▶ _WHAT YOU ARE ASKED TO DO_:
Please print every line of the material below exactly.

▶ _RECORDED INFORMATION_:
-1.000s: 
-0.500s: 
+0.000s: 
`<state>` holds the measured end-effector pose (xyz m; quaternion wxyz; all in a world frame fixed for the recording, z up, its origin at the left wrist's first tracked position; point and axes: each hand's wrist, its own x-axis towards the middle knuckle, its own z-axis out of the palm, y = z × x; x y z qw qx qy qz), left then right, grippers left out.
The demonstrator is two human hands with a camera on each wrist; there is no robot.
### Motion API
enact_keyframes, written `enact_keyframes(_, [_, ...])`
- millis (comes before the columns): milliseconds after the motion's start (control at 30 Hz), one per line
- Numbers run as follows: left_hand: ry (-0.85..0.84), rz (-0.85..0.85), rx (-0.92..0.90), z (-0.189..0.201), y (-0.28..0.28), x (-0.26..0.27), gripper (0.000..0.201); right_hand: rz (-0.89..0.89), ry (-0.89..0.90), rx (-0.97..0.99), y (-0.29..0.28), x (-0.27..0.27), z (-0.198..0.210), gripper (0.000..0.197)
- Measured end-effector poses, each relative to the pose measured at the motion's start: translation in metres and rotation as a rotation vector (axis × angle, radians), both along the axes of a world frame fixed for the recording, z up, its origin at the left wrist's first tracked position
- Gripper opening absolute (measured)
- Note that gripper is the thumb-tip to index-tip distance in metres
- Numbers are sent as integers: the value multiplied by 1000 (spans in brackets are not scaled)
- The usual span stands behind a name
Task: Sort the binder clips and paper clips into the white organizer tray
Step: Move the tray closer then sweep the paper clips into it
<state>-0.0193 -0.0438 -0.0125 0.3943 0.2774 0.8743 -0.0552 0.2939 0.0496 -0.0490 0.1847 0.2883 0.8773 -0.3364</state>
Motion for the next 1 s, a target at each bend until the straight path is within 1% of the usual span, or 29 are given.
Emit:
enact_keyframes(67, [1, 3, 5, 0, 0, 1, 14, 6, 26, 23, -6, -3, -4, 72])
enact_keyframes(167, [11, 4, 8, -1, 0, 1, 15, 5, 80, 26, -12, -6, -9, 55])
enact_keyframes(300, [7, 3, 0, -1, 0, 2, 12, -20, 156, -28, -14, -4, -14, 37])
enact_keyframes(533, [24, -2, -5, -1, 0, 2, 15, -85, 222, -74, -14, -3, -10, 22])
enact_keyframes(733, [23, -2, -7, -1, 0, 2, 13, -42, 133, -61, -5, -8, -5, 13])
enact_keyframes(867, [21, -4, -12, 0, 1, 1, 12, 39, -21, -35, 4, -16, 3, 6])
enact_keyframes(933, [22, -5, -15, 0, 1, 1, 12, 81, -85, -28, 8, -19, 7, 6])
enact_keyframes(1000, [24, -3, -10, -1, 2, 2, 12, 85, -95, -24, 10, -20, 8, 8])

▶ _TASK RESULT_:
-1.000s: 
-0.500s: 
+0.000s: 
`<state>` holds the measured end-effector pose (xyz m; quaternion wxyz; all in a world frame fixed for the recording, z up, its origin at the left wrist's first tracked position; point and axes: each hand's wrist, its own x-axis towards the middle knuckle, its own z-axis out of the palm, y = z × x; x y z qw qx qy qz), left then right, grippers left out.
The demonstrator is two human hands with a camera on each wrist; there is no robot.
### Motion API
enact_keyframes, written `enact_keyframes(_, [_, ...])`
- millis (comes before the columns): milliseconds after the motion's start (control at 30 Hz), one per line
- Numbers run as follows: left_hand: ry (-0.85..0.84), rz (-0.85..0.85), rx (-0.92..0.90), z (-0.189..0.201), y (-0.28..0.28), x (-0.26..0.27), gripper (0.000..0.201); right_hand: rz (-0.89..0.89), ry (-0.89..0.90), rx (-0.97..0.99), y (-0.29..0.28), x (-0.27..0.27), z (-0.198..0.210), gripper (0.000..0.197)
- Measured end-effector poses, each relative to the pose measured at the motion's start: translation in metres and rotation as a rotation vector (axis × angle, radians), both along the axes of a world frame fixed for the recording, z up, its origin at the left wrist's first tracked position
- Gripper opening absolute (measured)
- Note that gripper is the thumb-tip to index-tip distance in metres
- Numbers are sent as integers: the value multiplied by 1000 (spans in brackets are not scaled)
- The usual span stands behind a name
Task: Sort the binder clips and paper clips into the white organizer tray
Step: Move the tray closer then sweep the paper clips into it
<state>-0.0193 -0.0438 -0.0125 0.3943 0.2774 0.8743 -0.0552 0.2939 0.0496 -0.0490 0.1847 0.2883 0.8773 -0.3364</state>
Motion for the next 1 s, a target at each bend until the straight path is within 1% of the usual span, or 29 are given.
Emit:
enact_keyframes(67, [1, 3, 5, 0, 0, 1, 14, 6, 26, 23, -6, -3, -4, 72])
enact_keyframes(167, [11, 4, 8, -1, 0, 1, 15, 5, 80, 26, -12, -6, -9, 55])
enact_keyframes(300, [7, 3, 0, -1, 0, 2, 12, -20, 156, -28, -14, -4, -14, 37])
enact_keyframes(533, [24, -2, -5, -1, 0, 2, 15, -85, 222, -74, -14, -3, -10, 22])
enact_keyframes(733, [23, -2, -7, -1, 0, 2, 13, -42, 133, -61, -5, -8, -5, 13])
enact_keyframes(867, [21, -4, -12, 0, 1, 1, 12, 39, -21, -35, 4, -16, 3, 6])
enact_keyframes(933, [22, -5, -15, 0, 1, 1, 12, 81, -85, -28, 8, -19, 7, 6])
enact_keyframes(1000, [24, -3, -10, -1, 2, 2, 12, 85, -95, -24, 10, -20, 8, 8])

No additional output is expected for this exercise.